Michigan Legislation Backed By Nassar Victims In Limbo
Bipartisan legislation in Michigan that would help victims of imprisoned sports doctor Larry Nassar's sexual abuse move forward with lawsuits was in limbo Wednesday amid pushback from universities, the Catholic Church and others.
The Republican-led Senate was considering bills to retroactively extend the statute of limitations to sue and restrict governments' ability to claim immunity. Senators discussed the bills privately for a second straight day and planned to resume session later in the afternoon, more than two weeks after Nassar's accusers — including Olympic gymnast Jordyn Wieber — helped unveil the measures at the Capitol.
Michigan State University, where Nassar worked for decades, has been sued by more than 250 girls and women. Among the school's arguments in federal court are that many accusers waited too long to sue and that it has immunity.
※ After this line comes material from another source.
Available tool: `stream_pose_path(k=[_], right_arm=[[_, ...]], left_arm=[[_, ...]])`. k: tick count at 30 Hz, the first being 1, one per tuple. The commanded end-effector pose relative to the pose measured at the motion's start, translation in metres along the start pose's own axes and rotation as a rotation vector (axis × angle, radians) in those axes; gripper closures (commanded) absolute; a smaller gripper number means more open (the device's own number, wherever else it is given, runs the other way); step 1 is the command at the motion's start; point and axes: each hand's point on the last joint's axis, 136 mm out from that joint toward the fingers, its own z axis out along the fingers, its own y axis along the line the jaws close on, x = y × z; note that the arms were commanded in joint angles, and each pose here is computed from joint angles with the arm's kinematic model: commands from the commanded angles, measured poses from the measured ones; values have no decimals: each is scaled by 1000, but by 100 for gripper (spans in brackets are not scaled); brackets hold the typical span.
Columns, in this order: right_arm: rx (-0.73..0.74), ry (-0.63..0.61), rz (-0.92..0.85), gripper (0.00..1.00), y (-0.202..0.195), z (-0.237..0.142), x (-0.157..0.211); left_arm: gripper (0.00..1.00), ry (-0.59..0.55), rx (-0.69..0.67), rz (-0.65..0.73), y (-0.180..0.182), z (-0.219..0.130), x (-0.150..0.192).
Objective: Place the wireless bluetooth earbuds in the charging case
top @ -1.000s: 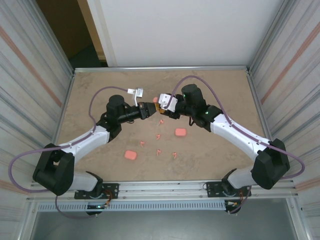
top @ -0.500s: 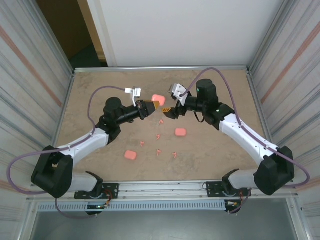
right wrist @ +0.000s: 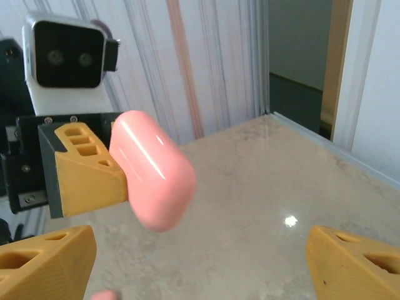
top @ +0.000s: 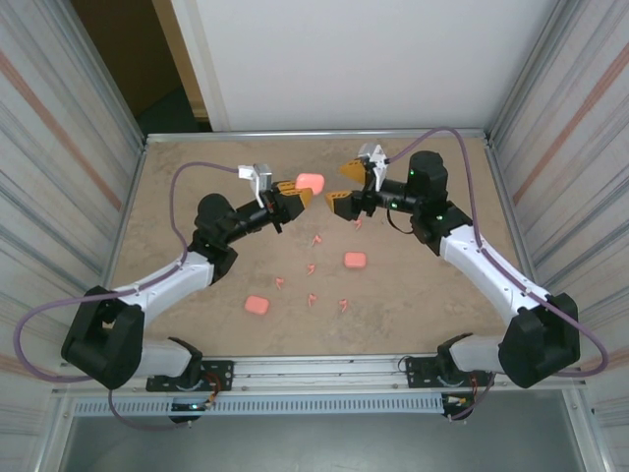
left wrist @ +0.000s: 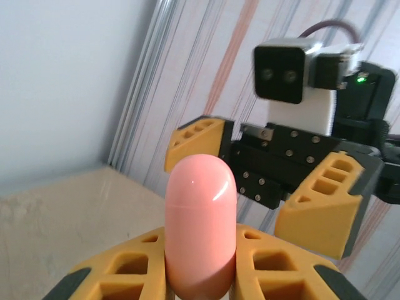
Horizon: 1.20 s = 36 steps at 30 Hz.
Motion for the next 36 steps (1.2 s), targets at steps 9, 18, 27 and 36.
stream_pose_path(k=[9, 18, 27, 36], right_arm=[[-95, -152, 48, 12, 19, -9, -52], [-94, -173, 50, 13, 14, -3, -57], [-96, -187, 74, 16, 7, 4, -62], [-88, -195, 94, 22, 0, 9, -64]], left_arm=[[100, -179, 162, 225, -20, 10, -36], [100, -219, 194, 224, -19, 17, -42], [100, -220, 202, 225, -20, 19, -43], [100, -213, 216, 234, -23, 19, -42]])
People sexually abused as children in Michigan generally have until their 19th birthdays to sue. Under the legislation spearheaded by Nassar victims, those abused as children in 1993 or later could sue until their 48th birthdays, while those assaulted in adulthood would have 30 years to file a claim from the time of the abuse.
Amber McCann, spokeswoman for GOP Senate Majority Leader Arlan Meekhof, said it is possible that senators could pass some bills but drop others, "but those discussions are still ongoing. The concern is generally about the broad-reaching legal implications and any unintended consequences from the bills that just have not been thoroughly considered."
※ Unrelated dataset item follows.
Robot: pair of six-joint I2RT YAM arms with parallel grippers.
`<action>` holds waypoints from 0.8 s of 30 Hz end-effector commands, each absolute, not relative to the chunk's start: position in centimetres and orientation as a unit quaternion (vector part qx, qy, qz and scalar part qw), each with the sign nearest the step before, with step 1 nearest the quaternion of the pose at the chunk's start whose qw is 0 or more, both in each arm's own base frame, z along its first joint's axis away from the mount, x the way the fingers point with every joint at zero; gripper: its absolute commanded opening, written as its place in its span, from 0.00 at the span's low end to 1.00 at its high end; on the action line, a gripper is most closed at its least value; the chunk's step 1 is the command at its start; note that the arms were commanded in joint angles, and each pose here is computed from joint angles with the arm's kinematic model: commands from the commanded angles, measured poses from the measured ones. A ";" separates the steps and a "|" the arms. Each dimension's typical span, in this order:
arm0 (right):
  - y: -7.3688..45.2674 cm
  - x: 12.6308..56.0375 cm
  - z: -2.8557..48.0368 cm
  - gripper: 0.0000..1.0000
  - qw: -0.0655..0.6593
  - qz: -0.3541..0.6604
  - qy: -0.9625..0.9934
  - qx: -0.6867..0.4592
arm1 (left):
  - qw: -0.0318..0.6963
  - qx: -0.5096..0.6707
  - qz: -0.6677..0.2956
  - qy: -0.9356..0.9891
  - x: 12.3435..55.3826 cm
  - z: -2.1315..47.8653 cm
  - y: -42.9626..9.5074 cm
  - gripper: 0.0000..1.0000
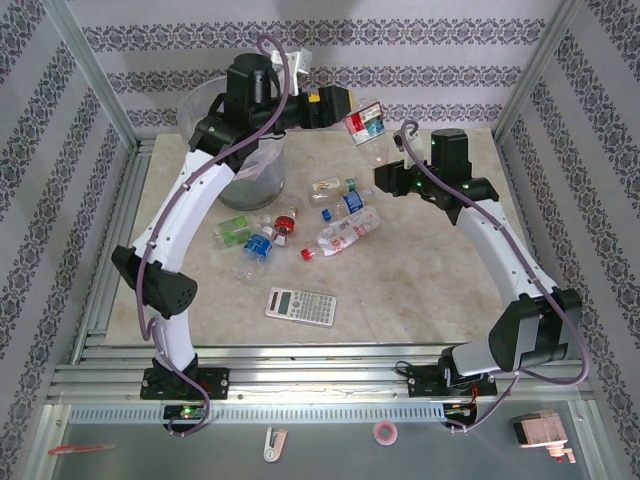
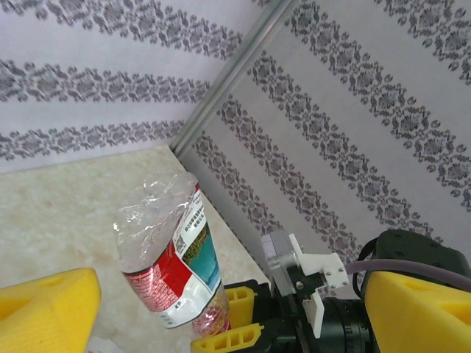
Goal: Throw the plastic bottles in the bin
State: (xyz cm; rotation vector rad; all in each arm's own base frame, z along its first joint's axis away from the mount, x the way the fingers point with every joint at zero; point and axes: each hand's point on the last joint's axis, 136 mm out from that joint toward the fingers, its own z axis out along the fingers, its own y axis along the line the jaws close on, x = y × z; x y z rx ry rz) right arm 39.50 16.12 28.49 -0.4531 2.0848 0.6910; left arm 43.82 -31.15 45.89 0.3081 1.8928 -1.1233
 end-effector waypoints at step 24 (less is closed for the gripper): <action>19.8 35.6 32.7 0.11 0.458 0.340 0.778 -0.262 | 0.377 0.110 -0.449 0.802 43.5 42.5 -32.7 0.63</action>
In recent days, the Michigan Catholic Conference, the Michigan Chamber of Commerce, a former state Supreme Court justice and lobbying organizations representing universities, K-12 schools and local governments urged legislators to delay voting or to only advance less divisive proposals. Those include adding college employees and youth sports coaches, trainers and volunteers to the state's list of people who must report suspected abuse or neglect to child protective services, and stiffening criminal penalties for those mandatory reporters who fail to act.
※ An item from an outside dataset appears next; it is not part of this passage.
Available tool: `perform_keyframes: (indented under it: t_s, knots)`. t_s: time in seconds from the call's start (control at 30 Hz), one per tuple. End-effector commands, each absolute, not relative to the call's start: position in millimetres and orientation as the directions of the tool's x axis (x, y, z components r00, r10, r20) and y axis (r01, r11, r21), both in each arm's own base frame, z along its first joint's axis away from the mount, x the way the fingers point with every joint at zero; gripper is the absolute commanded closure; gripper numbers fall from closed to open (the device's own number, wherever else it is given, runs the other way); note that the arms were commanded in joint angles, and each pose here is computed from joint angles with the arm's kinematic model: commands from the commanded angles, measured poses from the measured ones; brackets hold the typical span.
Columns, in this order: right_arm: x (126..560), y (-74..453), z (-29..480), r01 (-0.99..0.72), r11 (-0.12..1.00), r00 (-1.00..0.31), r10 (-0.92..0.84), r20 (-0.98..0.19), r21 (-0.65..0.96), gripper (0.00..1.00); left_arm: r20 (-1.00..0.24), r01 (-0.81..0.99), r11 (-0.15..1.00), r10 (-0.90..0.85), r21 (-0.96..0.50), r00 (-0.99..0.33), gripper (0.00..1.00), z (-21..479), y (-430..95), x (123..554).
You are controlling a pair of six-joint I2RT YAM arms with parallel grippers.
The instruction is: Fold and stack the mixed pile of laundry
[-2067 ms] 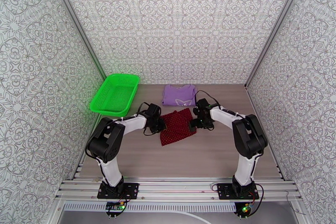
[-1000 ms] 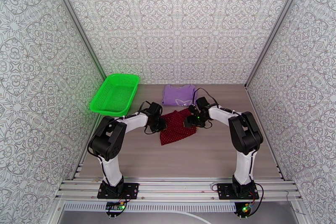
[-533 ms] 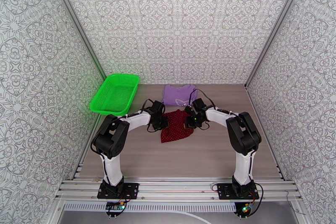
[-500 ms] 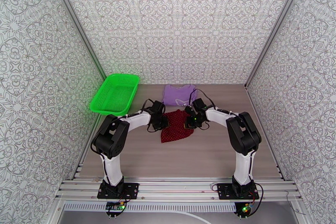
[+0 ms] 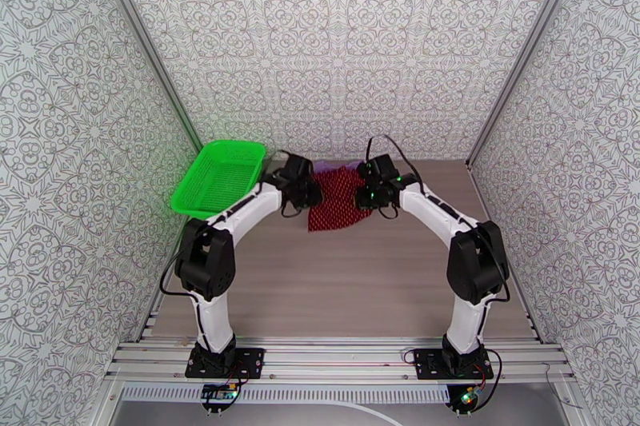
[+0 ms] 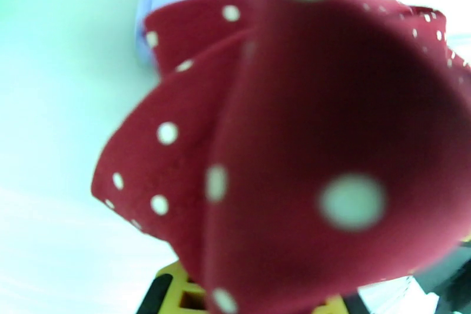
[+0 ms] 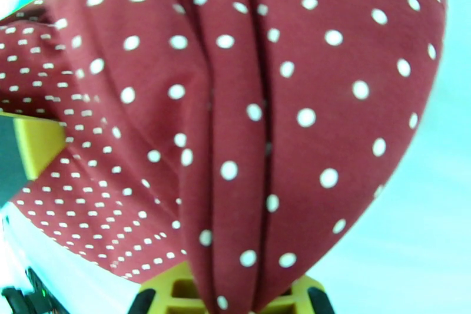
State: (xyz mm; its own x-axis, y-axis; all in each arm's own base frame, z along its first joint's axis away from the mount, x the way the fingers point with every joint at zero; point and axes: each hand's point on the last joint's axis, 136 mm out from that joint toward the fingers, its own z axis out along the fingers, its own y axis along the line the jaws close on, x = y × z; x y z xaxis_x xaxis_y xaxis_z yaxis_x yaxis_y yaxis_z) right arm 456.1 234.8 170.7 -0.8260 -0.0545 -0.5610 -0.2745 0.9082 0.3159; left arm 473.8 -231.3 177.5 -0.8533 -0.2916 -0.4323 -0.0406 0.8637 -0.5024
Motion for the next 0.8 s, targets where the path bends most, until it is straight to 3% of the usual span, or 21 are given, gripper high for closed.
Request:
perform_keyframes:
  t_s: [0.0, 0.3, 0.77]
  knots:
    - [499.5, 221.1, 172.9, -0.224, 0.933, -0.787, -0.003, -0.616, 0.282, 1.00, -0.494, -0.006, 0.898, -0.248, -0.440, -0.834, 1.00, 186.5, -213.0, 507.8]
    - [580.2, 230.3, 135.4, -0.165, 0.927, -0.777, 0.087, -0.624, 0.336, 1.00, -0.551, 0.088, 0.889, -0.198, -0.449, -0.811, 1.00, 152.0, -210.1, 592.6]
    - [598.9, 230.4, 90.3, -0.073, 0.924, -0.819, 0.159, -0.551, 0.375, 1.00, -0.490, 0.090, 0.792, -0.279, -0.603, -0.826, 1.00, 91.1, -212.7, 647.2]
Some groups cited concerns about the financial implications of facing an unknown number of lawsuits for old claims.
"Civil retroactivity would hold the people and taxpayers who support today's churches, schools, civic organizations, and local and state government financially accountable for allegations from decades past," the Catholic Conference, the church's lobbying arm, said in a statement.
Democrats criticized the possibility that the bills to extend the time limit to sue and limit governmental immunity defense could be shelved.
"At the end of the day, we have to decide whether we want to stand with the survivors or whether we want to stand with the big institutions on this," said Sen Curtis Hertel Jr. "I think it's fairly simply where we should be morally and that's where I'm going to be."
Democratic Sen. David Knezek, sponsor of the bill that would extend the civil statute of limitations, said it "allows every single individual who was a victim of Dr. Nassar's to seek justice. ... We have a really unique opportunity to take Michigan out of the dark ages when it comes to our laws surrounding sexual assault, to give a voice to the victims who have been denied that voice for decades in some cases."
Nassar's accusers, many of whom gave impact statements at sentencing hearings in January and February, have expressed outrage over opposition to the legislation. After the state's 15 public universities expressed concerns, victim Amanda Smith tweeted: "I guess this just shows me how much a human being is actually worth to them ... nothing, we mean nothing to them."